A differential backup strategy can take up almost as much space as a full backup, but is usually slightly smaller. Each backup cycle can be completed fairly quickly. And while restoring from a full backup will always be the fastest option, restoring from a differential backup is still relatively fast. It stores many duplicate files, but it won’t be as useful for restoring historical versions of data as a full backup scheme.

Finally, an incremental backup strategy occupies the least amount of storage space of the three. It also has the fastest backup cycle. However, it has the slowest restore speed, since it will need the last full backup and every incremental backup file made since then. It does not store any duplicate files, so a historical restore will not be an option.

Choosing which approach to use ultimately comes down to what is most important to you. If you want to be able to back up your data very quickly every day, an incremental strategy will be your best option. If you want peace of mind knowing you have the most reliable backup method and don’t mind investing in storage, go full. And if you’re looking for something in between, choose differential.

Create an automated backup schedule

Regardless of the backup strategy you choose, you should never rely on a manual backup process. The best practice in virtually every industry is to fully automate the backup process. Fortunately, almost all backup software solutions will assume that you want to set an automatic backup cycle. Many solutions will actually make it very difficult to avoid.

If you are doing full backups, it would probably be excessive to do them more frequently than once a day, and you would risk losing too much data if you did them less than once a week. If you are performing differential or incremental backups, you need a more complex procedure. Depending on how you prioritize computer time, data accessibility, and media storage, you’ll probably do regular full backups weekly or even less frequently, but differential or incremental backups daily or even more frequently.

Make sure your backup storage device is safe

Some of the worst case scenarios for needing to restore from a backup are that your primary system was hacked, accessed incorrectly, or damaged by a disaster.

In such a situation, if a bad actor wants to harm (or seriously threaten) your organization, they would be just as motivated to destroy or tamper with your backups. If a disaster has wiped out your server, you need to make sure that your backup server is out of reach for all but true doomsday scenarios. Otherwise, the same attack, flood, or other major natural disaster could destroy both your primary and backup data.

Use different file formats to ensure maximum data recovery

This isn’t so much a backup issue as it is a data recovery effort issue. If your data is damaged and has not been backed up, it may not be completely gone. There are many approaches to recover deleted, overwritten, or physically damaged files and media.

Some types of files are much easier to recover using different recovery tools, and each tool has its own set of disasters from which it can recover data.

So if you need to recover corrupted data from a compromised backup, having the data in that backup redundantly stored in different file formats could dramatically increase your chances of a complete or near-complete recovery.

Of course, you would be spending time and effort protecting against a complete failure of your backup process. That should never happen, but it’s always better to be prepared for the worst case scenario.

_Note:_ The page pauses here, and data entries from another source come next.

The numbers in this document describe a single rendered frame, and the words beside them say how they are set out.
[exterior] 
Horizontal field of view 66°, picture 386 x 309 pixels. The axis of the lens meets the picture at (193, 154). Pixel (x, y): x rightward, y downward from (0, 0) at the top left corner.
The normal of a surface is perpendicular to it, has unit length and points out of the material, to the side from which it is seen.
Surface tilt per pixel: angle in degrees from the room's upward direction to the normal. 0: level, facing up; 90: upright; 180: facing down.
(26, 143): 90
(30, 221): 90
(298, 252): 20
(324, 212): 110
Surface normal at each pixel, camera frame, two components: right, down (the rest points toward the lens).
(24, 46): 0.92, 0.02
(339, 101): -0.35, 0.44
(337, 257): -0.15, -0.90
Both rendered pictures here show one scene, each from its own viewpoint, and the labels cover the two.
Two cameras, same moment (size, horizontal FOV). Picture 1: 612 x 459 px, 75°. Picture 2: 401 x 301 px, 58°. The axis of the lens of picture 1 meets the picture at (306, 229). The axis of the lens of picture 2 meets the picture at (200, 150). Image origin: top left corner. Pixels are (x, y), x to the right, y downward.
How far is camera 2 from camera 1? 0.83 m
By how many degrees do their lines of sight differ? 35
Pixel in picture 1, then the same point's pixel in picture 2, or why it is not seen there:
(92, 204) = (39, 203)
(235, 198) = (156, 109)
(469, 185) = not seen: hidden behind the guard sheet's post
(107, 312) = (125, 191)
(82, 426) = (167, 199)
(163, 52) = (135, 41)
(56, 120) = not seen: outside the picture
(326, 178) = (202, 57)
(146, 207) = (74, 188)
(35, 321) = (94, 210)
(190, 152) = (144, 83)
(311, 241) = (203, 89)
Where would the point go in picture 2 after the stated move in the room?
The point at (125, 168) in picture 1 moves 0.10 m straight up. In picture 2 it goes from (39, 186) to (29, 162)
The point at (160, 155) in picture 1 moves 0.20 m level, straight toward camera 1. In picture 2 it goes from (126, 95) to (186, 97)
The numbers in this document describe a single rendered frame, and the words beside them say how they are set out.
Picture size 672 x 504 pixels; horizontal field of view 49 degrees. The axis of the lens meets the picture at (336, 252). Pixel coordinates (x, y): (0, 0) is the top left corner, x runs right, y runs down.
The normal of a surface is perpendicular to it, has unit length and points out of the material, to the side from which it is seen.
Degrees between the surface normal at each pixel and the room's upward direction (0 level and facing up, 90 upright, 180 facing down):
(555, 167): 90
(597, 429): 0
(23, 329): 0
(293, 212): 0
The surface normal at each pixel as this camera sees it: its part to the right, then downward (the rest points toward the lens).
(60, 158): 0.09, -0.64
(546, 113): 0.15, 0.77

Test your backup system regularly to identify problems

Never assume that everything is working perfectly. This goes double for systems like backups, which should remain nearly invisible when working properly. If you don’t regularly inspect these systems, you risk discovering a problem precisely when you need your backups the most.

final thoughts

Backups are in place to make sure you can recover quickly and completely when disaster strikes. You need to decide how much time, effort, and money you’re willing to put into your backup process, understanding that more prepared generally means more expensive. If something goes wrong, you will never be bothered by the extra expense. And things go wrong with data systems all the time.